C’est lui, mon Maître. On s’est rencontrés sur un site de rencontres déguisé en réseau social. Au début, juste des messages. Puis des appels. Sa voix grave me fait fondre à chaque fois. J’ai 28 ans, mariée, maman, mais avec lui, je suis sa petite soumise. Il sait me pousser hors de mes limites.
L’appel qui change tout
Ce soir, en rentrant du boulot, mon téléphone vibre. ‘Allô ?’ ‘Oui, Maître.’ Sa voix impérieuse : ‘Trouve un banc. Tout de suite.’ Je proteste un peu, ‘Mais Maître, y’a du monde partout !’ Il rit doucement, ‘C’est ça qui m’excite. Obéis.’ Mes jambes flageolent. Je repère un banc libre, un mec déjà assis à l’autre bout. Je m’installe, sac sur les genoux, jambes croisées.

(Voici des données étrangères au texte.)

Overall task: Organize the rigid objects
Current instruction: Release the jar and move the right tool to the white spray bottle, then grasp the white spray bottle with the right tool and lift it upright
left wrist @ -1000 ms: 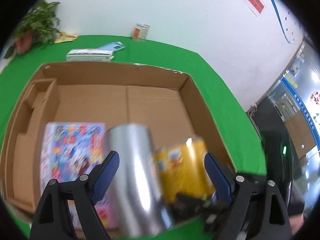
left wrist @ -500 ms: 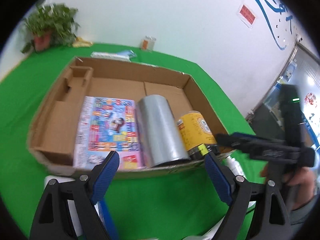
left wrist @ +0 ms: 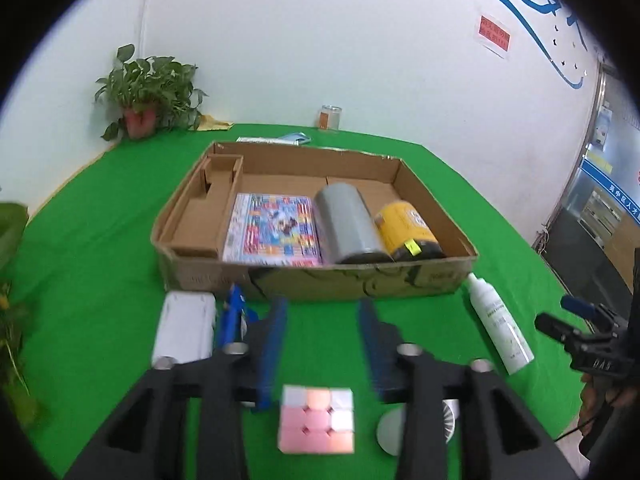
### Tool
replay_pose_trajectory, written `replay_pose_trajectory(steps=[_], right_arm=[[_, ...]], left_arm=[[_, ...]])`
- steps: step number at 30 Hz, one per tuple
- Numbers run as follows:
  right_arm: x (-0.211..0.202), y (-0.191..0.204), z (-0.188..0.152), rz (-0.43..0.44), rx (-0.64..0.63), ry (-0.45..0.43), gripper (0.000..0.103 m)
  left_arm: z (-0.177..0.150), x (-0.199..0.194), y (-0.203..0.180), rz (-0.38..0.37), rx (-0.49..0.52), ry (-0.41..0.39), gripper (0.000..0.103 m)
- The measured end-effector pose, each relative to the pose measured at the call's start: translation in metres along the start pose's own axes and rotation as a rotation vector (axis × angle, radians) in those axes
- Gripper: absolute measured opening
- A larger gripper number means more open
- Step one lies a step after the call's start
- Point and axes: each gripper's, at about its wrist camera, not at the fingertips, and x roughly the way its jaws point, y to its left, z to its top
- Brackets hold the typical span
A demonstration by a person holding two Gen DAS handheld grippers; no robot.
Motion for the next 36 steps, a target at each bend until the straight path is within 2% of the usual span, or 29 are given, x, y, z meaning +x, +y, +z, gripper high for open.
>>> replay_pose_trajectory(steps=[1,2,4,6,8,9,10,11,12,15,17,19,21,23,26,27,29,32,34,36], right_arm=[[-0.001,-0.008,-0.015,-0.012,-0.017,0.028,0.099],[-0.001,-0.012,-0.026,-0.024,-0.03,0.043,0.096],[0.002,-0.022,-0.044,-0.051,-0.059,0.072,0.093],[0.011,-0.035,-0.057,-0.067,-0.051,0.102,0.084],[0.025,-0.046,-0.062,-0.05,-0.008,0.136,0.068],[0.031,-0.05,-0.065,-0.04,0.015,0.147,0.066],[0.037,-0.054,-0.066,-0.04,0.035,0.155,0.058],[0.043,-0.056,-0.069,-0.041,0.039,0.161,0.049],[0.048,-0.056,-0.071,-0.023,0.041,0.169,0.043],[0.042,-0.047,-0.082,-0.045,-0.006,0.164,0.042],[0.033,-0.049,-0.093,-0.026,-0.021,0.167,0.041],[0.017,-0.053,-0.108,-0.014,-0.03,0.173,0.041],[-0.004,-0.056,-0.128,-0.049,-0.059,0.166,0.041],[-0.019,-0.053,-0.14,-0.099,-0.113,0.151,0.042],[-0.032,-0.046,-0.154,-0.122,-0.169,0.116,0.045],[-0.036,-0.044,-0.157,-0.099,-0.175,0.097,0.046],[-0.047,-0.043,-0.161,-0.004,-0.154,0.061,0.058],[-0.064,-0.053,-0.159,0.115,-0.041,0.01,0.061],[-0.059,-0.067,-0.154,0.187,0.076,0.047,0.061],[-0.051,-0.074,-0.153,0.212,0.129,0.087,0.06]], left_arm=[[-0.008,-0.002,-0.006,0.006,-0.005,0.001,0.096],[-0.017,-0.004,-0.013,0.001,-0.018,-0.019,0.099],[-0.031,-0.008,-0.027,-0.039,-0.032,-0.039,0.099],[-0.035,-0.001,-0.043,-0.097,-0.034,0.008,0.099],[-0.033,0.006,-0.059,-0.128,-0.041,0.059,0.099],[-0.032,0.008,-0.066,-0.137,-0.041,0.078,0.099],[-0.03,0.012,-0.075,-0.15,-0.034,0.102,0.099],[-0.028,0.017,-0.087,-0.176,-0.019,0.137,0.099],[-0.025,0.021,-0.095,-0.206,-0.012,0.159,0.099],[-0.022,0.04,-0.12,-0.305,-0.027,0.234,0.099],[-0.024,0.054,-0.138,-0.38,-0.029,0.297,0.099],[-0.027,0.068,-0.155,-0.425,-0.02,0.37,0.098],[-0.033,0.082,-0.173,-0.489,-0.008,0.428,0.098],[-0.038,0.092,-0.185,-0.509,0.002,0.453,0.098],[-0.042,0.114,-0.203,-0.521,0.01,0.507,0.098],[-0.044,0.12,-0.208,-0.527,0.016,0.524,0.098],[-0.043,0.13,-0.215,-0.531,0.032,0.553,0.098],[-0.041,0.147,-0.216,-0.519,0.003,0.596,0.097],[-0.041,0.153,-0.218,-0.525,0.005,0.61,0.097],[-0.042,0.157,-0.22,-0.518,0.014,0.628,0.095]])
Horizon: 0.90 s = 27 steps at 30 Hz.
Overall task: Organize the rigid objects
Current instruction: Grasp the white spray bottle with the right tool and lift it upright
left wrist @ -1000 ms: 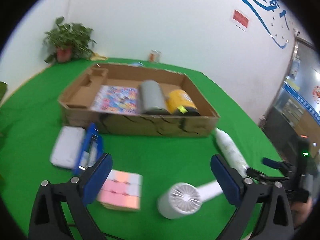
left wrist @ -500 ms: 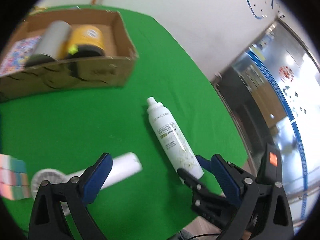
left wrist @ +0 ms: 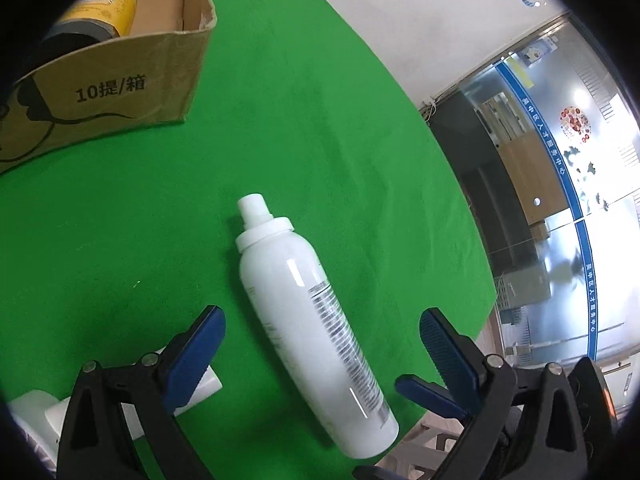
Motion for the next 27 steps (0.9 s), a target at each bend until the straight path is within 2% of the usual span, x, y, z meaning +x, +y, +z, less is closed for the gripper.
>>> replay_pose_trajectory(steps=[2,4,5,7,11,13,15,22,27], right_arm=[[0.008,0.0,0.0,0.006,0.006,0.044,0.053],[0.016,0.006,-0.001,0.013,0.007,0.08,0.051],[0.019,0.009,-0.001,0.004,0.005,0.094,0.048],[0.026,0.015,-0.002,-0.012,-0.004,0.121,0.043],[0.029,0.026,-0.001,-0.045,-0.039,0.136,0.043],[0.028,0.029,-0.002,-0.059,-0.056,0.14,0.044],[0.048,0.036,0.015,-0.068,-0.067,0.149,0.044],[0.047,0.043,0.024,-0.112,-0.089,0.162,0.045],[0.052,0.052,0.03,-0.159,-0.123,0.17,0.044]], left_arm=[[0.002,0.008,0.003,0.003,-0.018,0.022,0.089],[0.004,0.013,0.008,-0.004,-0.04,0.041,0.075],[0.004,0.012,0.01,-0.01,-0.045,0.027,0.075],[0.004,0.012,0.012,-0.008,-0.049,0.025,0.068],[0.003,0.009,0.017,0.006,-0.044,0.022,0.06],[0.004,0.006,0.02,0.027,-0.037,0.022,0.049],[0.005,0.004,0.024,0.006,-0.043,0.021,0.049],[0.005,0.006,0.028,-0.016,-0.067,-0.001,0.047],[0.002,-0.009,0.043,-0.036,-0.091,-0.029,0.046]])
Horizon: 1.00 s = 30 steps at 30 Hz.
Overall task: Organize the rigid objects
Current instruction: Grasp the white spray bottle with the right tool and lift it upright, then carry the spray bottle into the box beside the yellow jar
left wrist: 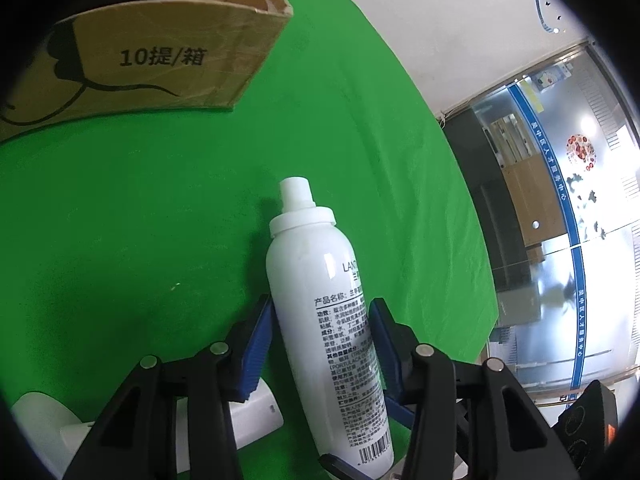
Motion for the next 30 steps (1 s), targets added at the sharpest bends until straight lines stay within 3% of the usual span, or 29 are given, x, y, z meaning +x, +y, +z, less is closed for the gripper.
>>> replay_pose_trajectory(steps=[17,24,30], right_arm=[[-0.009,0.025,0.029,0.025,-0.012,-0.074,0.04],[-0.004,0.03,0.044,0.04,-0.011,-0.082,0.039],[0.01,0.02,0.058,0.066,0.006,-0.056,0.039]], left_arm=[[-0.004,-0.079,-0.018,0.035,0.111,-0.24,0.042],[-0.002,-0.094,-0.019,0.038,0.138,-0.29,0.042],[0.001,-0.087,-0.011,0.039,0.126,-0.286,0.043]])
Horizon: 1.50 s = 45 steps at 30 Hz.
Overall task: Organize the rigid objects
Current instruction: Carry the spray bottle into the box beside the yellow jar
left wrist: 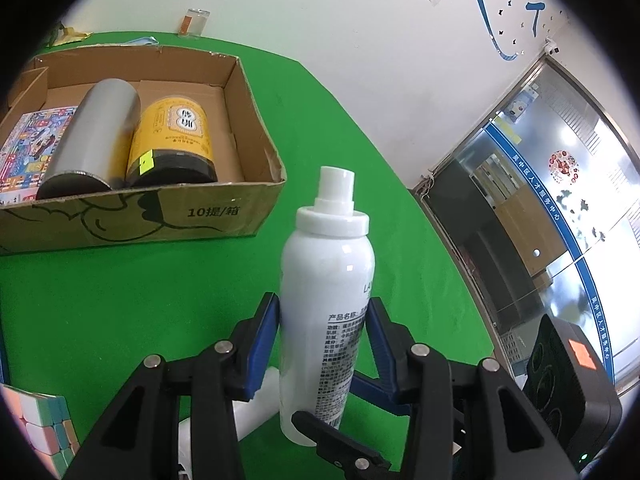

‘Passe ta main sous ton pantalon.’ Mon Dieu. Le vent froid soulève légèrement mon imper. Je déboutonne discrètement. Mes doigts glissent sur mon string trempé. L’odeur de ma mouille monte, musquée, entêtante. ‘Décris-moi, salope.’ ‘Je… je frotte mon clito, Maître. Il est gonflé, sensible.’ Des picotements irradient dans mon ventre.
La foule bruit autour : klaxons, rires, pas pressés. Le mec à côté tousse, je rougis. Mais je continue. Deux doigts écartent le tissu. Ma chatte est chaude, glissante. Je les enfonce doucement. Un gémissement m’échappe. ‘Plus fort !’ ordonne-t-il. J’entends sa respiration accélérer, sa main qui claque sur sa peau. Il se branle, je l’imagine : queue raide, veines saillantes, prépuce qui glisse.
Le plaisir interdit sur le banc
‘Imagine ma bite dans ta bouche.’ ‘Oui, Maître… je l’avale entière, jusqu’à la gorge.’ Ma langue passe sur mes lèvres, goût salé de sueur. Mes hanches bougent imperceptiblement. Le plaisir monte, électrique. Le froid du banc contre mes fesses nues – j’ai remonté ma jupe – contraste avec la chaleur entre mes cuisses. Odeur de bitume mouillé, de mon excitation.
‘Pince ton clito.’ Aïe ! La douleur se mue en vague de jouissance. ‘Baise-toi plus vite !’ Mes doigts plongent, schlop schlop, inaudible mais je sens le jus couler sur ma main. Il grogne : ‘Je vais jouir, pute. Viens avec moi !’ Ses râles rauques me traversent. Mon corps se tend, spasme. Je jouis en silence, tête baissée, mordant ma lèvre. Éclairs dans le bas-ventre, contraction interminable.
On halète ensemble. ‘Brave fille.’ Il raccroche. Je retire ma main, lisse ma jupe. Le mec me regarde bizarrement – il a entendu ? Je me lève, jambes molles, l’avenue tourne un peu. Rentrer chez moi maintenant, comme si de rien n’était. Mais je sais : bientôt, il me possèdera pour de vrai. Sa queue en moi, ses ordres en live. J’en tremble d’avance. Ce soir m’a marquée. Son contrôle mental, déjà total. Physiquement ? Hâte de sentir sa domination. Pour lui, je suis prête à tout.